[[ Supplied records, beginning ]]
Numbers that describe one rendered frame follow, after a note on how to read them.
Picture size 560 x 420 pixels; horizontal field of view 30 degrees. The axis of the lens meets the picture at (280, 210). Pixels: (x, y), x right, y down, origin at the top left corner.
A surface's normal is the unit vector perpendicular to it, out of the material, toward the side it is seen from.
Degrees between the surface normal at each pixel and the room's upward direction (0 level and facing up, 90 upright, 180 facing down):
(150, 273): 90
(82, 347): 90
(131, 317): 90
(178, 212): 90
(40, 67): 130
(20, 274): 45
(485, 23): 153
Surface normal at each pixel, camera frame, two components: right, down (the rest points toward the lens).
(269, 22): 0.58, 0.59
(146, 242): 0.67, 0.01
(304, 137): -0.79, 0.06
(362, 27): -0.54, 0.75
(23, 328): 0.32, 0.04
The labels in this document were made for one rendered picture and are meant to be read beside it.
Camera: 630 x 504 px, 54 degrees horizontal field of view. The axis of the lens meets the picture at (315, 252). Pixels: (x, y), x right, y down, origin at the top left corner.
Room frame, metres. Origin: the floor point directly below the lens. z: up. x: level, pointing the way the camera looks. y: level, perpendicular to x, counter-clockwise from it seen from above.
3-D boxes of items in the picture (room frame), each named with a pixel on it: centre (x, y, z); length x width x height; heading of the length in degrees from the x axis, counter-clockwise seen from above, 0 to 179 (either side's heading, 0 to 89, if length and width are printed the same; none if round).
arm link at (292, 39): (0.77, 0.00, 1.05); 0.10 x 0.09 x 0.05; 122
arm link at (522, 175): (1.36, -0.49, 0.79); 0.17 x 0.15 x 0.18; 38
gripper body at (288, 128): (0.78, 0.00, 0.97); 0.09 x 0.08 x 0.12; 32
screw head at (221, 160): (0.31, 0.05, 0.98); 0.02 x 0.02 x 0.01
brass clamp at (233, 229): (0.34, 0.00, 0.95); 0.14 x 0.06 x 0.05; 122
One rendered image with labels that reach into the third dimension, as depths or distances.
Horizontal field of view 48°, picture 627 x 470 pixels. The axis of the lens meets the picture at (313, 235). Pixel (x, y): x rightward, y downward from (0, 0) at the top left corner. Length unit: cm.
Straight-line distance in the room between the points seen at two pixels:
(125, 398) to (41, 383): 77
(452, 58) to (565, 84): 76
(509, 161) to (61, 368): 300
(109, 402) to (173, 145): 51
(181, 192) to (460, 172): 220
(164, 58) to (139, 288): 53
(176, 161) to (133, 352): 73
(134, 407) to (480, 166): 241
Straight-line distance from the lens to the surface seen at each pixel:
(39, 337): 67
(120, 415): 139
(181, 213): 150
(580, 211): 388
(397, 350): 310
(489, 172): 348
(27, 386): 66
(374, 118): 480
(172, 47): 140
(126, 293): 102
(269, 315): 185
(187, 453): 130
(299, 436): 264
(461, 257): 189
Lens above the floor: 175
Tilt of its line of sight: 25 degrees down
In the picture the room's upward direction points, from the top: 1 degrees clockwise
[[ Supplied records, end ]]
[[ Supplied records, beginning ]]
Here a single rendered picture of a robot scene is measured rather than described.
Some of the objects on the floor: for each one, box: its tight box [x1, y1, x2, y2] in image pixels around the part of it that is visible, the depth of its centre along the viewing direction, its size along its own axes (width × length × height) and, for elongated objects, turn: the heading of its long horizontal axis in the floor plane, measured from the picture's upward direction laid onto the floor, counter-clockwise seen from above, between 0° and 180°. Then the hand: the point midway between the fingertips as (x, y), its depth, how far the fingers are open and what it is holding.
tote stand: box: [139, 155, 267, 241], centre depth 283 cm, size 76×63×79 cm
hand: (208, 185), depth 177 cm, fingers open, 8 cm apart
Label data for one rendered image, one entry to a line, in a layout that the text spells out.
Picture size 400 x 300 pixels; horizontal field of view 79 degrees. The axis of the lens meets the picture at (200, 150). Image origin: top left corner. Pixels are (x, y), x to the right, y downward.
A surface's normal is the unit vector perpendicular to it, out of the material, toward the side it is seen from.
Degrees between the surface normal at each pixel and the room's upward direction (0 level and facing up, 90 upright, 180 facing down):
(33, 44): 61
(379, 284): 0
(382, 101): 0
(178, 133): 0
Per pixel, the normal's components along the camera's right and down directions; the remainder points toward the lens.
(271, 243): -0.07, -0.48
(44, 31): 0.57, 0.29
[[ Supplied records, end ]]
Where a line in the records above contains the word "rendered", copy that line.

• Exercise solution:
Numbers that describe one rendered frame follow, after a note on how to read them.
The labels in this document were made for one rendered picture and are meant to be read beside it.
One rendered image with labels that reach into the third dimension, as depths or distances.
Here a single rendered picture of a robot scene is measured rather than described.
Label data for one rendered image, one entry to a line, in a layout that the text spells out.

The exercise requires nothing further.